Embrace change...it is inevitable and necessary.
So when your Republican co-worker makes an innuendo about how horrible abortion is, and how abortionists need to be at least stopped, if not punished, you could take that opportunity to help him or her realize how peak oil and the subsequent die-off will just about guarantee that those vile abortionists will be stopped. Explain to your curmudgenly co-worker why he or she should welcome the end of the oil age. After all, people aren't going to be wasting the precious time of medical care personnel on abortions. They are going to be too busy treating the many casualties due to various flus, malnutrition-related diseases, and the huge increase in stress-related problems, including drug overdoses, alchoholism, problems exacerbated by lack of preventive medical care, injuries due to crime and family violence, and so on.
Yes, people are also afraid of change, even if it's not necessarily that they are "comfortable with the world the way it is/was", they just don't want something, which is outside of their control, coming along and changing it. People generally like to choose major life decisions by themselves, at least after their parents are through making them for them. By this I mean the things which affect the quality of their lives for years to come - their education, their marraige partner, number of children, career.
But if you ask almost anybody, there's at least one thing which they would like to change about the world, as long as the results are what they would like them to be. In one way or another, there has to be a way in which peak oil can bring about some of these changes.

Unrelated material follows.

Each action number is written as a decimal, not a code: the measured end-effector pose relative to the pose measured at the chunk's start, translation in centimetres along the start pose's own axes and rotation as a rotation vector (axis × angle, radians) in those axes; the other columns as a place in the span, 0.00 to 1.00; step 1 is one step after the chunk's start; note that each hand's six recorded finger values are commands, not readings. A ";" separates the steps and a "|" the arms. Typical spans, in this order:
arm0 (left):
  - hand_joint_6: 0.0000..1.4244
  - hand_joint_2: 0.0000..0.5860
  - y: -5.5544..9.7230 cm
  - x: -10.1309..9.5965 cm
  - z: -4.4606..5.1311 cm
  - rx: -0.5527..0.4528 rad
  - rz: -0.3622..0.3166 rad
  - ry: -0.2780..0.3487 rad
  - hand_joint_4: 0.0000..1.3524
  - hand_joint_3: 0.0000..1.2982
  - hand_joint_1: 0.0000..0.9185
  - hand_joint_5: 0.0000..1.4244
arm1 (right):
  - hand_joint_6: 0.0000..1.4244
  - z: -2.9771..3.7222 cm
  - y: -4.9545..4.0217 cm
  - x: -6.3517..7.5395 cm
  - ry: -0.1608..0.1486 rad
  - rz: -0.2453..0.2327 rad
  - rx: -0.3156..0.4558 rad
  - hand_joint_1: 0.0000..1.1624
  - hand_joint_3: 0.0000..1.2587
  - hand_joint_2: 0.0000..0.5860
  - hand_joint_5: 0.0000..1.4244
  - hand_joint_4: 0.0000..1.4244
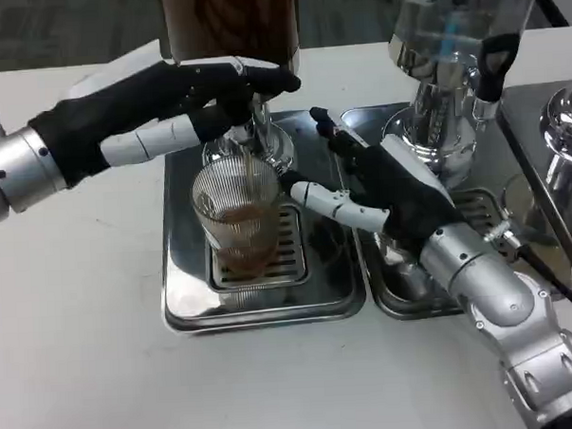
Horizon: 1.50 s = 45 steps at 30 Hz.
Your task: Grasp the cup under the faucet to collect the drink, then remove the cup.
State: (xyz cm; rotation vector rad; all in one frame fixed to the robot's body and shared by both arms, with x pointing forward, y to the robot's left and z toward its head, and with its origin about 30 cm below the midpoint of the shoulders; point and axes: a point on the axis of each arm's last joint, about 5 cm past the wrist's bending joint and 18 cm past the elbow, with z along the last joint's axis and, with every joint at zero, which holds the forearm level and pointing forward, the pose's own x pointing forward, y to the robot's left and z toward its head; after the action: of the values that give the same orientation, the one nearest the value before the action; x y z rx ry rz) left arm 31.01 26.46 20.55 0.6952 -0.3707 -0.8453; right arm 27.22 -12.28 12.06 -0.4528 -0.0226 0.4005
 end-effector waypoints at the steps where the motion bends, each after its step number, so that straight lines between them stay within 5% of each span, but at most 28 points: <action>1: 0.07 0.10 0.0 0.0 -0.01 0.000 0.001 0.000 0.09 0.20 0.00 0.08 | 0.01 0.02 -0.01 0.1 -0.001 0.001 0.002 0.41 0.00 0.40 0.00 0.00; 14: 0.08 0.10 -0.1 -0.6 -0.28 -0.023 0.049 0.004 0.09 0.20 0.00 0.08 | 0.03 -0.02 0.26 0.7 -0.010 0.011 0.024 0.41 0.00 0.40 0.00 0.00; 29: 0.09 0.11 -0.6 -3.0 -1.55 -0.164 0.316 -0.013 0.09 0.23 0.00 0.09 | 0.03 -0.03 0.50 1.0 -0.025 0.004 0.059 0.40 0.00 0.41 0.00 0.00; 45: 0.11 0.11 -1.3 -6.3 -2.19 -0.227 0.517 -0.024 0.11 0.24 0.00 0.10 | 0.04 -0.27 0.53 1.0 -0.037 -0.003 0.083 0.38 0.00 0.40 0.00 0.00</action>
State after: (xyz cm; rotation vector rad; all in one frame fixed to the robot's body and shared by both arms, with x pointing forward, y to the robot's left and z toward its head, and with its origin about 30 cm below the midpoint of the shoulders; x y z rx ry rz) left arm 27.63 31.69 17.88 0.3515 -0.4428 -0.3944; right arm 27.96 -11.58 11.53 -0.3630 -0.0426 0.4057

Like your anarchist friends. Sure, after the fall of the police car, there's going to be the rise of the horse cop. Sure militaries will probably grab whatever fuel is left remaining and hold on to it for as long as it remains. But eventually, there's going to be more anarchy, somewhere. There's likely to still be hierarchy somewhere, too. For a long time. And of course, a hierarchy anywhere is likely to become a hierarchy everywhere, so we're back to where we are now. Still - the possibilities sure increase with the end of oil.
See, we should concentrate on the positive aspects of peak oil, in order to lead with a carrot, so to speak. (There's plenty of stick!) We should figure out more ways (than just the elimination of the abortion issue, and the fall of the state), in which the end of the oil age will solve many of their current problems. (Although, of course, bringing in a raft of new ones! :)
Help them feel more in control by helping them identify with the immense forces which are about to wrack our world with change like a real person; a strong, demanding, parent. A little brutal, but one who at least treats all his children equally.
By cheering up a co-worker, you're actually encouraging a fellow citizen in this time of war. And when you help others, you're actually helping yourself. For when we do our part and chip in, we get the satisfaction of knowing that we're at least making a contribution, no matter how small. After all, so many of our own are making the ultimate sacrifice over there in Iraq. Tens of thousands more have been injured. We can do our part.
It makes no sense to be thinking about our own little problems all the time. We should look for the silver linings in life, and encourage others to do the same. One silver lining in the crash of industrial civilization is that abortion and gay rights are not going to be such big issues any more, and finally the human family can move on to worrying about more important things, like food, shelter, and heat.